The MR model used here included perpendicular distance and a factor variable that categorized the number of pellets into four group sizes (very small, small, medium and large) (Fig. 3). The histograms in Fig. 3 are the empirical estimators of the conditional detection functions; the heights of the histogram bins in Fig. 3 are obtained from the number of duplicates divided by the number of each observer's detections within each distance bin shown in Fig. 1 (i.e. Fig. 3a is derived from Figs 1b and 3b is derived from Fig. 1a, but note, for presentation purposes, different bin widths between Figs 3 and 1). From the fitted MR model, the probability of detection on the trackline by an observer, given that it was detected by the other observer [denoted by pj|3−j(0), = 1 or 2], was 0·795 (CV = 0·021). Note that ‘observer’ can be included in the model as an explanatory variable, so p1|2(0) ≠ p2|1(0), but in this case, it was not selected by Akaike's Information Criterion (Akaike 1973). The probability of detection on the trackline by at least one observer, averaged over all covariates, p(0), was estimated to be 0·942 (CV = 0·010).

image
Conditional detection functions from the faecal pellet survey for (a) observer 1 given detection by observer 2 and (b) observer 2 given detection by observer 1, and the fitted MR model averaged over pellet size class (solid line). The dots are the estimated detection probability for individual detections (large pellet class at the top and very small at the bottom).
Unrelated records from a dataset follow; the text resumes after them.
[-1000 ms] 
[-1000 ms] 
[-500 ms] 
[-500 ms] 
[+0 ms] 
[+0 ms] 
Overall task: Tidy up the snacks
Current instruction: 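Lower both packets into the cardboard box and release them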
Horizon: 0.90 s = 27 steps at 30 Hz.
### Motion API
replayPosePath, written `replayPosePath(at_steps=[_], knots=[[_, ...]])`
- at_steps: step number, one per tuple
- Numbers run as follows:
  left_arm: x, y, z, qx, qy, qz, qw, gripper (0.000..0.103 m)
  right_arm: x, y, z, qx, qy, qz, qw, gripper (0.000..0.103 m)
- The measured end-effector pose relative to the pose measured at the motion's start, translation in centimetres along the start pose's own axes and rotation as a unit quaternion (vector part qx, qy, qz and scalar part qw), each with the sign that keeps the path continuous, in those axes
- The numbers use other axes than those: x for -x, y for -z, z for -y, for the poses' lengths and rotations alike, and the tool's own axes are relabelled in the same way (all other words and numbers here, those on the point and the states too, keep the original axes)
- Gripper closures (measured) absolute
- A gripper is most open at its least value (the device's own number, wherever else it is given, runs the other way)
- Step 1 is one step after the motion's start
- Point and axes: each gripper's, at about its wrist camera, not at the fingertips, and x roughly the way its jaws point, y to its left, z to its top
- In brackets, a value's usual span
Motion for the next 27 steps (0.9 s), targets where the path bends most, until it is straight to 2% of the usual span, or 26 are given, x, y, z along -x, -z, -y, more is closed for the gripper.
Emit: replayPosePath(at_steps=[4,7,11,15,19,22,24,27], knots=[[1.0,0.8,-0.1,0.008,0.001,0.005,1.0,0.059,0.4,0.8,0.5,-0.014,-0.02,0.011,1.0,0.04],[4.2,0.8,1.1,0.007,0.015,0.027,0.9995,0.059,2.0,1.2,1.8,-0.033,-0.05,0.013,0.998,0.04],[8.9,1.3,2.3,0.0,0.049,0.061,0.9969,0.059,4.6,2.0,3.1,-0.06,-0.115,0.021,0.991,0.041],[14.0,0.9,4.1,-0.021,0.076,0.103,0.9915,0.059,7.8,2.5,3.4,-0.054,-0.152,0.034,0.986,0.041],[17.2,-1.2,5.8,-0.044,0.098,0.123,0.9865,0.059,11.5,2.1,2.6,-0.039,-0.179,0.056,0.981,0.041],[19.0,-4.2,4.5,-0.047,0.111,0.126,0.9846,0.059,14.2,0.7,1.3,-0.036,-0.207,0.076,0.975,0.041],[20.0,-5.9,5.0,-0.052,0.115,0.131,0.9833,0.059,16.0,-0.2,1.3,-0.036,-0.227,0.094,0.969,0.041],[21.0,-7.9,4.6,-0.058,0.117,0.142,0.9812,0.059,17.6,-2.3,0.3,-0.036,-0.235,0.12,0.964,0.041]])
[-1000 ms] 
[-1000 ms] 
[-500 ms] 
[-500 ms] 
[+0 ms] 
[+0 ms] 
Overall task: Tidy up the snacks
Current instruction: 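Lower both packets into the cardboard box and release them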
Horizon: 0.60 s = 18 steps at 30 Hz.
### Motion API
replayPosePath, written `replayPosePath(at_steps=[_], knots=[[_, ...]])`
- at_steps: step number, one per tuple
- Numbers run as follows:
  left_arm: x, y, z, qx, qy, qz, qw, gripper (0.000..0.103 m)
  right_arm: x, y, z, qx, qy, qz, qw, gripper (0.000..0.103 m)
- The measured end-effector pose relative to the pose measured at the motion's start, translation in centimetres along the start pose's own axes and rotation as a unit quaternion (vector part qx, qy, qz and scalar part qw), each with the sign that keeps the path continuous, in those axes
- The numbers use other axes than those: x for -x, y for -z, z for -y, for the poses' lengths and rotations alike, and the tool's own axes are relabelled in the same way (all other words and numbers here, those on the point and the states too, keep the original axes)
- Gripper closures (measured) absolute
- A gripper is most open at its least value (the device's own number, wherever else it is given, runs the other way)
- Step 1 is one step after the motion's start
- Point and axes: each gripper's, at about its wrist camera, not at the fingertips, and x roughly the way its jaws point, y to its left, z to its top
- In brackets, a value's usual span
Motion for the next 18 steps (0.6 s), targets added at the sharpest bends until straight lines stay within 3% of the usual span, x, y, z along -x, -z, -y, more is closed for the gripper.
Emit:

With the PI assumption, the overall detection probability function is obtained by combining the shape of the detection function estimated from the DS model and the intercept parameter obtained from the MR model (Fig. 4a, Table 3). The probability of detection obtained from the DS model [i.e. assuming g(0) = 1] was 0·692 (CV = 0·032), and multiplying this by our estimate of p(0), 0·942 (CV = 0·010), resulted in overall probability of detection of 0·652 (CV = 0·033).

Table 3. Probabilities of detection obtained from the distance sampling (DS) and Mark–recapture (MR) models (averaged over all covariates where appropriate). CVs are given in parentheses, and a dash indicates that the probability was not applicable. The notation pj|3−j(0) (= 1 or 2) denotes the probability of detection on the trackline by observer j given detection by observer 3 − j; p1∪2 (0) is the probability of detection on the trackline for both observers combined
Probability Example 1: faecal pellets Example 2: pilot whales
Point independence Full independence
Model used Estimate Model used Estimate
Probability of detection assuming g(0) = 1 DS model 0·692 (0·032)
p1|2 (0) MR model 0·795 (0·021) MR model 0·796 (0·106)
p2|1 (0) MR model 0·795 (0·021)
p1∪2 (0) MR model 0·942 (0·010)
Overall probability of detection MRDS 0·652 (0·033) MR model 0·772 (0·107)
image
Fitted MRDS model under the (a) point independence assumption (solid line) and (b) full independence assumption overlaid onto the scaled distribution of perpendicular distances (cm) of all unique detections of faecal pellets. The dots are estimated detection probabilities for individual detections.

Full independence assumption

If the FI assumption had been chosen, the DS model would not be required and the MR model would be used to estimate both the probability of detection on the trackline (which is the intercept of the detection function) and the probability of detection away from the trackline (which gives the shape of the detection function). Figure 4b shows the fitted model under the FI assumption (which in distance is an MR FI model) using the same MR model as used previously; the overall probability of detection from this model was 0·862 (CV = 0·017), which was substantially larger than the estimate from the PI model. Note that while the fit of the PI model to the distribution of distances of detected pellet groups is good (Fig. 4a), the fit of the FI model to this distribution is very bad (Fig. 4b) even though the conditional detection function model fits the duplicate proportions well (Fig. 3). The lack of fit of the FI model, evident in Fig. 4b, is a substantial indicator that the FI model is inadequate. In fact, it was this symptom of model inadequacy that led to the development of PI (see Laake 1999; Laake & Borchers 2004; Buckland, Laake & Borchers 2010). In this example, the PI assumption is more appropriate: there was no issue with responsive movement and so no reason to doubt that the shape of the histogram of perpendicular distances (Fig. 2) reflects the shape of the detection function.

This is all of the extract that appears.